Thursday, June 23, 2011

Cytomegalovirus infection in children - Epidemiology

CMV infection can occur at any stage of life and is considered as "almost inevitable event."As a result of its spread, and the many health problems they raise (miscarriages, premature births, congenital infections, persistent infection with the possibility of reactivation in immunosuppressed states, participation in pathology after organ transplantation and transfusion), infection CMV has a wealth of epidemiological and clinical aspects.WHO estimates that CMV infection would be 1, 5% of neonatal infections.
Determinants:
Source of pathogens in human infection with CMV is exclusive: patients with typical or atypical forms of disease, chronic asymptomatic children with congenital unapparent infection.

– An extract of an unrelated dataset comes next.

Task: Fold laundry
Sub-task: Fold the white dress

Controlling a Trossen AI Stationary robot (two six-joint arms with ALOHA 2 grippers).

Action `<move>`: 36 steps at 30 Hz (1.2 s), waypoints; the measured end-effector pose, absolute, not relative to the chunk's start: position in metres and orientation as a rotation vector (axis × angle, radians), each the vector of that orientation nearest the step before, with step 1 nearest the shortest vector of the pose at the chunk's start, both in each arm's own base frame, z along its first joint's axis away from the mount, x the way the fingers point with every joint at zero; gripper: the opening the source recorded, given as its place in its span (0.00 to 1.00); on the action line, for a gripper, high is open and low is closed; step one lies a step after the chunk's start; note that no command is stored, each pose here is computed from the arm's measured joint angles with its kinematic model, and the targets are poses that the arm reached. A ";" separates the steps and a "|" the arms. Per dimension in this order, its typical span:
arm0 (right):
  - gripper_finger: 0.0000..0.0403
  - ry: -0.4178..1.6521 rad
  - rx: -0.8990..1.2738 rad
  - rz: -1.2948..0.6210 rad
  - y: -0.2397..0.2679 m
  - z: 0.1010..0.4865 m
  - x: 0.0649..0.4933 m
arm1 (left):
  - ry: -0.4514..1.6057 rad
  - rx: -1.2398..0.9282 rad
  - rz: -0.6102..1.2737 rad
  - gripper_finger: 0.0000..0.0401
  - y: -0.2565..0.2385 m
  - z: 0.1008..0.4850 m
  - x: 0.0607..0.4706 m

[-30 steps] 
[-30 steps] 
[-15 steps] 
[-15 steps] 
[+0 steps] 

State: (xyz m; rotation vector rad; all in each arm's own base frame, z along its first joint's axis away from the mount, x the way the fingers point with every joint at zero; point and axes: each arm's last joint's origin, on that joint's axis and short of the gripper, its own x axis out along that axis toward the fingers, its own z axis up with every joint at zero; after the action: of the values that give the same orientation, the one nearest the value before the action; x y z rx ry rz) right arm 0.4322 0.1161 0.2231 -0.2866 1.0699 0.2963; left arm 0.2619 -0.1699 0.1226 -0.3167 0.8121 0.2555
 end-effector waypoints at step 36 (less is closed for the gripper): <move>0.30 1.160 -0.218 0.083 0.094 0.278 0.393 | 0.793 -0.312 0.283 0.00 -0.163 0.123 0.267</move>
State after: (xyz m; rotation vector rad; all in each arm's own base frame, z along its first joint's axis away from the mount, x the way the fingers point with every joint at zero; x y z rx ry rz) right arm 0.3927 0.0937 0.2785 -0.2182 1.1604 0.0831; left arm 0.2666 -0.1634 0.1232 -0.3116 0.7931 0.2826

The mode of transmission of infection is varied. Cytomegalovirus can be removed by various biological products contaminated from the patient or carrier of the virus: oral fluid, urine, vaginal secretions, semen, faeces, blood, tissues.
Prenatal, transplacental infection with CMV is the most common cause of prenatal viral infection that can cause congenital disease.The passage is effected by marrow occurs during a maternal viral load, often present during primo-infection in the first 6 months of pregnancy. Also, maternal infections can be endogenous, because of possible reactivation. Primary infection is responsible for the risk of prenatal infection in 30-60% of cases and 10-15% of neonatal clinical abnormalities.Primo-infection time is directly related sequelae, namely: 34-40% for the quarter, 8-25 in the second quarter and 0, 7% in the third quarter.The children infected in utero can produce specific IgM synthesis and circulating immune complexes in large quantity, but CMV-specific cellular immune response and nonspecific low.
Contamination by contact perinatal cervico-vaginal secretions of children with the mother during labor is produced in 10% of cases.Reactivity of neonatal infection is unlikely because children may be partially protected by maternal IgG Ac.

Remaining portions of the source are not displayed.